**What the task asks:**
What you return must be every line from the beginning of the data through the line holding "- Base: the", unchanged.

Records contained in a dataset:
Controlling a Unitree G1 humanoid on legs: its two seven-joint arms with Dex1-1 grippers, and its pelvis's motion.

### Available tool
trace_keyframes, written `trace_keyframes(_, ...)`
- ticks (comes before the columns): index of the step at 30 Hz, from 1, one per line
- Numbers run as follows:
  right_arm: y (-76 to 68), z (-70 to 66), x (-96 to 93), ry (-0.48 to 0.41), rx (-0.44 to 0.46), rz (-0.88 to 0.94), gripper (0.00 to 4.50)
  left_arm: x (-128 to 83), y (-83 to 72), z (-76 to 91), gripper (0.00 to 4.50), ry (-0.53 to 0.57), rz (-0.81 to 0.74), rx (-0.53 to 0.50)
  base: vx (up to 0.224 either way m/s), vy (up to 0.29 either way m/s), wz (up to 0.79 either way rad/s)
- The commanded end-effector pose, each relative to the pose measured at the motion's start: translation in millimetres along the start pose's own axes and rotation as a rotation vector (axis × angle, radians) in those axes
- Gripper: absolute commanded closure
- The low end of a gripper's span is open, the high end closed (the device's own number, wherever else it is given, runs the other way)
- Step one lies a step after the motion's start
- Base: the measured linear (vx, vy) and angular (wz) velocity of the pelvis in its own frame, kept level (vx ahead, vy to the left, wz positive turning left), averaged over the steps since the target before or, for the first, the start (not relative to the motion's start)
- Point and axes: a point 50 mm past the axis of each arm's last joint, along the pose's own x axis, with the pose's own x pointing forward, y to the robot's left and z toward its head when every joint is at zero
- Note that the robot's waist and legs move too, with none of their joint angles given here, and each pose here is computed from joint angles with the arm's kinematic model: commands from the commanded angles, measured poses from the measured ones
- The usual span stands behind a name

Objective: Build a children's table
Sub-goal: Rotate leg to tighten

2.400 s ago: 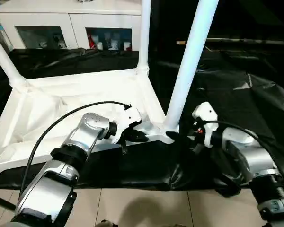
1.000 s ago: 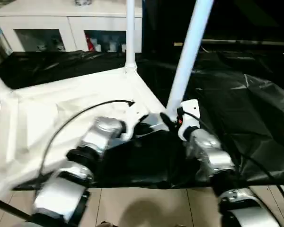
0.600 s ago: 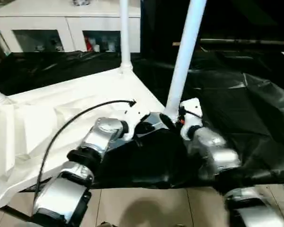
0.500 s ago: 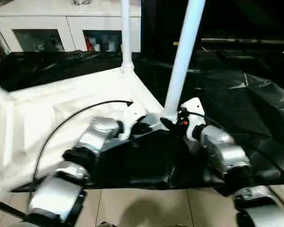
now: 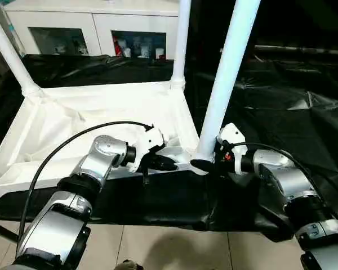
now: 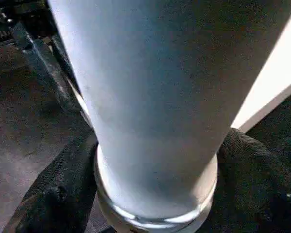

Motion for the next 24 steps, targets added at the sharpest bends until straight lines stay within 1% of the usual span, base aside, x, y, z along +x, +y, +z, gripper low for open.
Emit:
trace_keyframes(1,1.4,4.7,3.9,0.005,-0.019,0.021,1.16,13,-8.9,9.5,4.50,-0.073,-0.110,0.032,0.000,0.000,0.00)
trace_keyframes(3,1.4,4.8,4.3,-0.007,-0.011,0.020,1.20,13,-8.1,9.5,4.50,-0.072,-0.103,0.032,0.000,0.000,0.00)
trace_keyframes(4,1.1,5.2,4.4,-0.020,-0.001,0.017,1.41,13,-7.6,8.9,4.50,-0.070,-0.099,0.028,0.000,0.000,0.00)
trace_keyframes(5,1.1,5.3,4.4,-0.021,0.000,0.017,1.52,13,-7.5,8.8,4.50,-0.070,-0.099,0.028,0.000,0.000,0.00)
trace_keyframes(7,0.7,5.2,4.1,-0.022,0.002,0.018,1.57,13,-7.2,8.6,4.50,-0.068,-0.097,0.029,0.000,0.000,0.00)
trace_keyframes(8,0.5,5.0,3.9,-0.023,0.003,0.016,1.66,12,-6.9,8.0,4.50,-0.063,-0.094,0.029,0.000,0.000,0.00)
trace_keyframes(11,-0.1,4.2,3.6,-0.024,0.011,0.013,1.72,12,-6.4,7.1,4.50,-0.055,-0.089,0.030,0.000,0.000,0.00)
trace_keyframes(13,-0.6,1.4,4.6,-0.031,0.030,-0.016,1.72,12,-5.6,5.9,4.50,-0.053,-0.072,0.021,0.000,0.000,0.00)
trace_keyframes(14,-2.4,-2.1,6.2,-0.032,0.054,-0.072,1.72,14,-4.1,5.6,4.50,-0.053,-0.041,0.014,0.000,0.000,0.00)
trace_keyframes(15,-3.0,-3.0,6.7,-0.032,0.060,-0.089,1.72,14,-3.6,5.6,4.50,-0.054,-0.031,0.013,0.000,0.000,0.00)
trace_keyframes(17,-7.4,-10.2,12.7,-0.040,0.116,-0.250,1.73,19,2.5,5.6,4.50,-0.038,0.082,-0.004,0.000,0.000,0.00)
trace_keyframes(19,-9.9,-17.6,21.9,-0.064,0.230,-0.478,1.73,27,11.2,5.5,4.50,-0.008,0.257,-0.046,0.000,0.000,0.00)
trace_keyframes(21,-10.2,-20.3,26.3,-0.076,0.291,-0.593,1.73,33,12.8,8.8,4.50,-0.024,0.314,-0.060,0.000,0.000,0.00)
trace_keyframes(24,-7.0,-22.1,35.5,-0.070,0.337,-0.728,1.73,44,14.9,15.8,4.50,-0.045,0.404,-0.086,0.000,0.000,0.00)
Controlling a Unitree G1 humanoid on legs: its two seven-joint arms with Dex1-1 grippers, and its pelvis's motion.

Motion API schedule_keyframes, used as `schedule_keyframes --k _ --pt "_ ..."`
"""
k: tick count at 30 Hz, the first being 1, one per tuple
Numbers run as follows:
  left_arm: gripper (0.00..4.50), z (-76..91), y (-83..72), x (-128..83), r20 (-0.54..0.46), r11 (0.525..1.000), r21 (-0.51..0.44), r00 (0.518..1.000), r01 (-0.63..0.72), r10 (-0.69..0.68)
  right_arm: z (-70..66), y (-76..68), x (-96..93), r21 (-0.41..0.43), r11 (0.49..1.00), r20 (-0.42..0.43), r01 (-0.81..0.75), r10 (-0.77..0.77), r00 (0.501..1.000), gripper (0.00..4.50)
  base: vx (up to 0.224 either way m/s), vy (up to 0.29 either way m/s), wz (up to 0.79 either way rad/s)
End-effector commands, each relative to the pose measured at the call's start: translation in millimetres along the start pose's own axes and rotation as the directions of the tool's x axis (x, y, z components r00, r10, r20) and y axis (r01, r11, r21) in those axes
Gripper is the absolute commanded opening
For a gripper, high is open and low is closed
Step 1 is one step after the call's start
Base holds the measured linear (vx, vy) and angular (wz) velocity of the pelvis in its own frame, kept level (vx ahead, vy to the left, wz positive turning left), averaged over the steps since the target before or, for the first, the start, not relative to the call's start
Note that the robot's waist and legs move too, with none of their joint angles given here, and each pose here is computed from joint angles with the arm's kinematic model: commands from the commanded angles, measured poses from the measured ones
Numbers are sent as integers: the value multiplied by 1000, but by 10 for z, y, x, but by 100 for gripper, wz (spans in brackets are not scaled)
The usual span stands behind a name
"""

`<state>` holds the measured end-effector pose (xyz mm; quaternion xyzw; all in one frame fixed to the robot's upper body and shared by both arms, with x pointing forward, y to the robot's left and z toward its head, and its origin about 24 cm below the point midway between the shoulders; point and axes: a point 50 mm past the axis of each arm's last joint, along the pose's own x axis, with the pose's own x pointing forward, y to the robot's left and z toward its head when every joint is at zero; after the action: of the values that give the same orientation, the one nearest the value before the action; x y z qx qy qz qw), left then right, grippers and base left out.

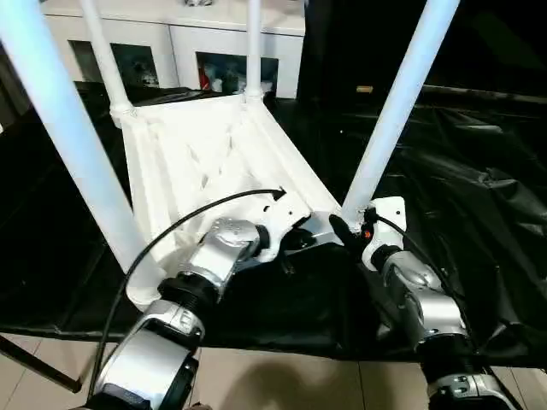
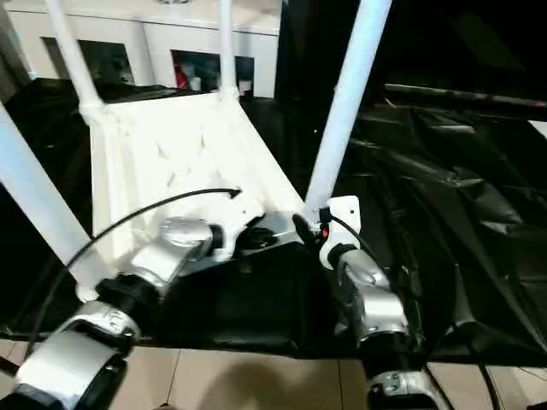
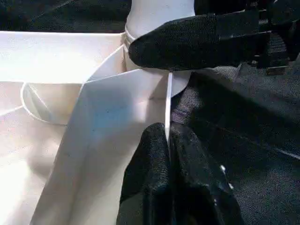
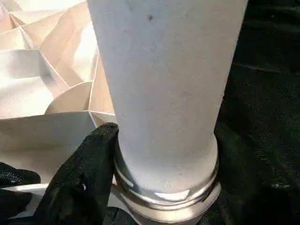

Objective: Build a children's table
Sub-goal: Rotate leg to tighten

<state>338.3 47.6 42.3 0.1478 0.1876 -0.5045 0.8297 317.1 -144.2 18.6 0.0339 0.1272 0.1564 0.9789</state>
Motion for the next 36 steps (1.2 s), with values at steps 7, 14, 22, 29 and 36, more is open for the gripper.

**Result of this exercise:**
Controlling a Unitree G1 humanoid on legs: its two seven-joint arms with Dex1-1 grippers, and its pelvis's motion.

### Available tool
trace_keyframes, written `trace_keyframes(_, ...)`
- ticks (comes before the columns): index of the step at 30 Hz, from 1, one per line
- Numbers run as follows:
  right_arm: y (-76 to 68), z (-70 to 66), x (-96 to 93), ry (-0.48 to 0.41), rx (-0.44 to 0.46), rz (-0.88 to 0.94), gripper (0.00 to 4.50)
  left_arm: x (-128 to 83), y (-83 to 72), z (-76 to 91), gripper (0.00 to 4.50), ry (-0.53 to 0.57), rz (-0.81 to 0.74), rx (-0.53 to 0.50)
  base: vx (up to 0.224 either way m/s), vy (up to 0.29 either way m/s), wz (up to 0.79 either way rad/s)
- The commanded end-effector pose, each relative to the pose measured at the motion's start: translation in millimetres along the start pose's own axes and rotation as a rotation vector (axis × angle, radians) in those axes
- Gripper: absolute commanded closure
- The low end of a gripper's span is open, the high end closed (the device's own number, wherever else it is given, runs the other way)
- Step one lies a step after the motion's start
- Base: the measured linear (vx, vy) and angular (wz) velocity of the pelvis in its own frame, kept level (vx ahead, vy to the left, wz positive turning left), averaged over the steps since the target before or, for the first, the start (not relative to the motion's start)

This finishes the output.